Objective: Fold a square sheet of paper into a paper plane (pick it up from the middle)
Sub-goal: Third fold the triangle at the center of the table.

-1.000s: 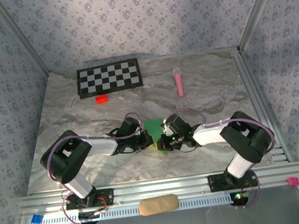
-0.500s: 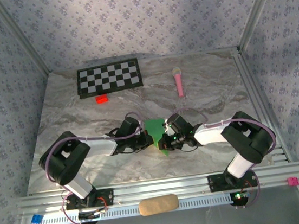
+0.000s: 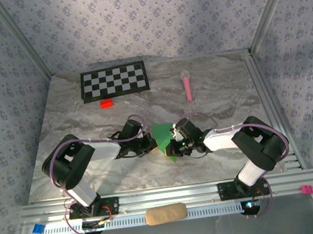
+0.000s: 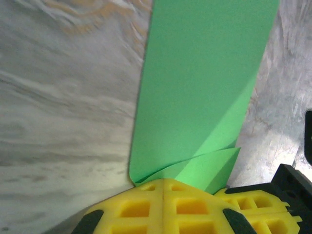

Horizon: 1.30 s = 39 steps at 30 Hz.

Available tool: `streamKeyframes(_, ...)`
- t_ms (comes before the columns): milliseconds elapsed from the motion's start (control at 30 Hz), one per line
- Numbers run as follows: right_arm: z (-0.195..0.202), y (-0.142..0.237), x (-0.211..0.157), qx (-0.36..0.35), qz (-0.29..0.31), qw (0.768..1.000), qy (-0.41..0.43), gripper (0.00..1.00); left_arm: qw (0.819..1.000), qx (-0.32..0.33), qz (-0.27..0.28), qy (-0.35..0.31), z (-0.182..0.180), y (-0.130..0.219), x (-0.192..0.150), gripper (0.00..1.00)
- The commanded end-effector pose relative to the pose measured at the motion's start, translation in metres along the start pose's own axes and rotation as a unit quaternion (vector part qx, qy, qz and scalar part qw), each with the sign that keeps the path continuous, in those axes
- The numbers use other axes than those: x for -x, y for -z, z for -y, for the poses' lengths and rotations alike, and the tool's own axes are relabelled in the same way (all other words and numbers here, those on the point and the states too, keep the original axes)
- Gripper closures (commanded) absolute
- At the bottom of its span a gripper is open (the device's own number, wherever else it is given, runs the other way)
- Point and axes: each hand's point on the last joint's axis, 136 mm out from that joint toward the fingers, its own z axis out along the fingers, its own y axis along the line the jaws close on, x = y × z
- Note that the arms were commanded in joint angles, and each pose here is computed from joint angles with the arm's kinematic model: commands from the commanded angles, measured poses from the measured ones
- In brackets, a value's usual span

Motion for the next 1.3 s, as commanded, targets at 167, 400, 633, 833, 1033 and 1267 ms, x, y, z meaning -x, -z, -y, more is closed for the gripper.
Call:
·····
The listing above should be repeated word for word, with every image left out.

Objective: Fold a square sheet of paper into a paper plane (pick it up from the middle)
Sub-goal: Third fold the triangle at the center of the table.

-1.000s: 
-0.500s: 
+0.000s: 
+0.000s: 

Horizon: 1.30 s = 39 steps at 30 Hz.

Available tool: `streamKeyframes(_, ...)`
- t_ms (comes before the columns): milliseconds elapsed from the motion's start (control at 30 Hz), one per line
- Numbers run as follows: right_arm: z (-0.195..0.202), y (-0.142..0.237), x (-0.211..0.157), qx (-0.36..0.35), qz (-0.29..0.31), qw (0.768..1.000), qy (-0.41..0.43), gripper (0.00..1.00); left_arm: qw (0.819..1.000), qx (-0.32..0.33), qz (-0.27..0.28), qy (-0.35..0.31), z (-0.182..0.180), y (-0.130..0.219), x (-0.192..0.150), gripper (0.00..1.00)
- The commanded end-effector pose relative to the pose measured at the motion's start, translation in metres along the start pose's own axes and rotation as a unit quaternion (vector part qx, qy, qz and scalar part qw), each with the sign that keeps the path continuous, in those axes
- The numbers use other axes than those: x for -x, y for -z, z for -y, for the poses' lengths and rotations alike, and the tool's own axes are relabelled in the same way (all other words and numbers here, those on the point and the states too, keep the original axes)
- Gripper closures (commanded) absolute
- At the bottom of its span a gripper is open (the device's own number, wherever else it is given, runs the other way)
- Point and axes: each hand's point on the last joint's axis, 136 mm out from that joint toward the fingers, its own z axis out along the fingers, its own y axis along the line the jaws close on, x = y × z
- Note that the arms were commanded in joint angles, and each pose here is computed from joint angles with the arm's kinematic model: commands from the commanded angles, measured poses from the measured ones
- In brackets, a value's usual span

Motion for the next 1.3 s, as commanded, targets at 167, 400, 633, 833, 1033 and 1267 ms, x, y, z meaning -x, -z, -y, more is closed for the gripper.
Call:

The exercise requires no further answer.